*** Block opens ***

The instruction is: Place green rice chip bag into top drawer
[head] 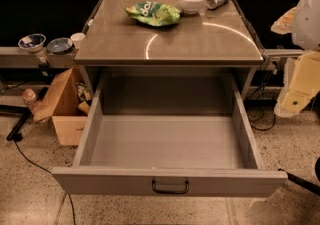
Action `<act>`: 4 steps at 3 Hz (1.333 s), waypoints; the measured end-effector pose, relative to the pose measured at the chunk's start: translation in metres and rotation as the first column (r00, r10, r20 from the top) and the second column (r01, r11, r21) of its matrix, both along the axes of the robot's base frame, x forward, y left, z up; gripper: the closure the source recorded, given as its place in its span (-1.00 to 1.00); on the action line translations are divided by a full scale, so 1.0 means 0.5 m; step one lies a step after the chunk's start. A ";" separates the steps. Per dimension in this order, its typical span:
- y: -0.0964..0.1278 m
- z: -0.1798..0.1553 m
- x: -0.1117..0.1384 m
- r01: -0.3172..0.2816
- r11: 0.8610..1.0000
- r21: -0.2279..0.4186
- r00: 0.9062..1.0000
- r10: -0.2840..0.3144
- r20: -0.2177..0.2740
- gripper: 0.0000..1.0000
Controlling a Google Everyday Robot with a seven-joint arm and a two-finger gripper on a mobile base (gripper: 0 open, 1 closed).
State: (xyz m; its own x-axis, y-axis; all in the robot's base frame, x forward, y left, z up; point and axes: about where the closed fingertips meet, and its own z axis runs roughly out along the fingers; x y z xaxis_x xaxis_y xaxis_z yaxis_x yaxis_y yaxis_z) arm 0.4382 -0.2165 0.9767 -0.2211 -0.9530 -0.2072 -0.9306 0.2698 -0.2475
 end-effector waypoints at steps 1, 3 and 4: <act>0.000 0.000 0.000 0.000 1.000 0.000 1.000 0.000 0.000 -1.00; 0.026 0.007 0.138 -0.096 0.992 0.084 0.995 0.093 0.043 -1.00; 0.049 -0.009 0.224 -0.206 0.957 0.204 0.979 0.204 0.031 -1.00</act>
Offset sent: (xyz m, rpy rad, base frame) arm 0.0412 0.0056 0.0028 0.0363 -0.0441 0.0369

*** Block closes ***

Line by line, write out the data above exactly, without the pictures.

The instruction is: Place green rice chip bag into top drawer
[head] 
Action `<act>`: 4 steps at 3 Hz (1.333 s), waypoints; the measured end-effector pose, relative to the pose measured at the chunk's start: translation in metres and rotation as the first column (r00, r10, r20 from the top) and the second column (r01, r11, r21) of its matrix, both along the axes of the robot's base frame, x forward, y left, z up; gripper: the closure the source recorded, given as its place in its span (-1.00 to 1.00); on the action line translations are divided by a full scale, so 1.0 means 0.5 m; step one lies a step after the chunk's start. A ";" separates the steps. Per dimension in this order, its typical span:
- y: -0.0964..0.1278 m
- z: -0.1798..0.1553 m
- x: -0.1117..0.1384 m
- r01: -0.3172..0.2816
- r11: 0.8610..1.0000
- r21: -0.2279..0.4186
- r00: 0.9062..1.0000
- r10: -0.2840..0.3144
- r20: -0.2177..0.2740
- gripper: 0.0000..1.0000
Controlling a Google Everyday Robot with a seven-joint arm and a two-finger gripper on a mobile base (gripper: 0 open, 1 closed).
State: (xyz m; its own x-axis, y-axis; all in the robot's base frame, x forward, y left, z up; point and axes: about where the closed fingertips meet, and its own z axis runs roughly out along the fingers; x y z xaxis_x xaxis_y xaxis_z yaxis_x yaxis_y yaxis_z) arm 0.4382 -0.2165 0.9767 -0.2211 -0.9530 -0.2072 -0.9306 0.2698 -0.2475
 end-effector waypoints at steps 1, 3 and 4: <act>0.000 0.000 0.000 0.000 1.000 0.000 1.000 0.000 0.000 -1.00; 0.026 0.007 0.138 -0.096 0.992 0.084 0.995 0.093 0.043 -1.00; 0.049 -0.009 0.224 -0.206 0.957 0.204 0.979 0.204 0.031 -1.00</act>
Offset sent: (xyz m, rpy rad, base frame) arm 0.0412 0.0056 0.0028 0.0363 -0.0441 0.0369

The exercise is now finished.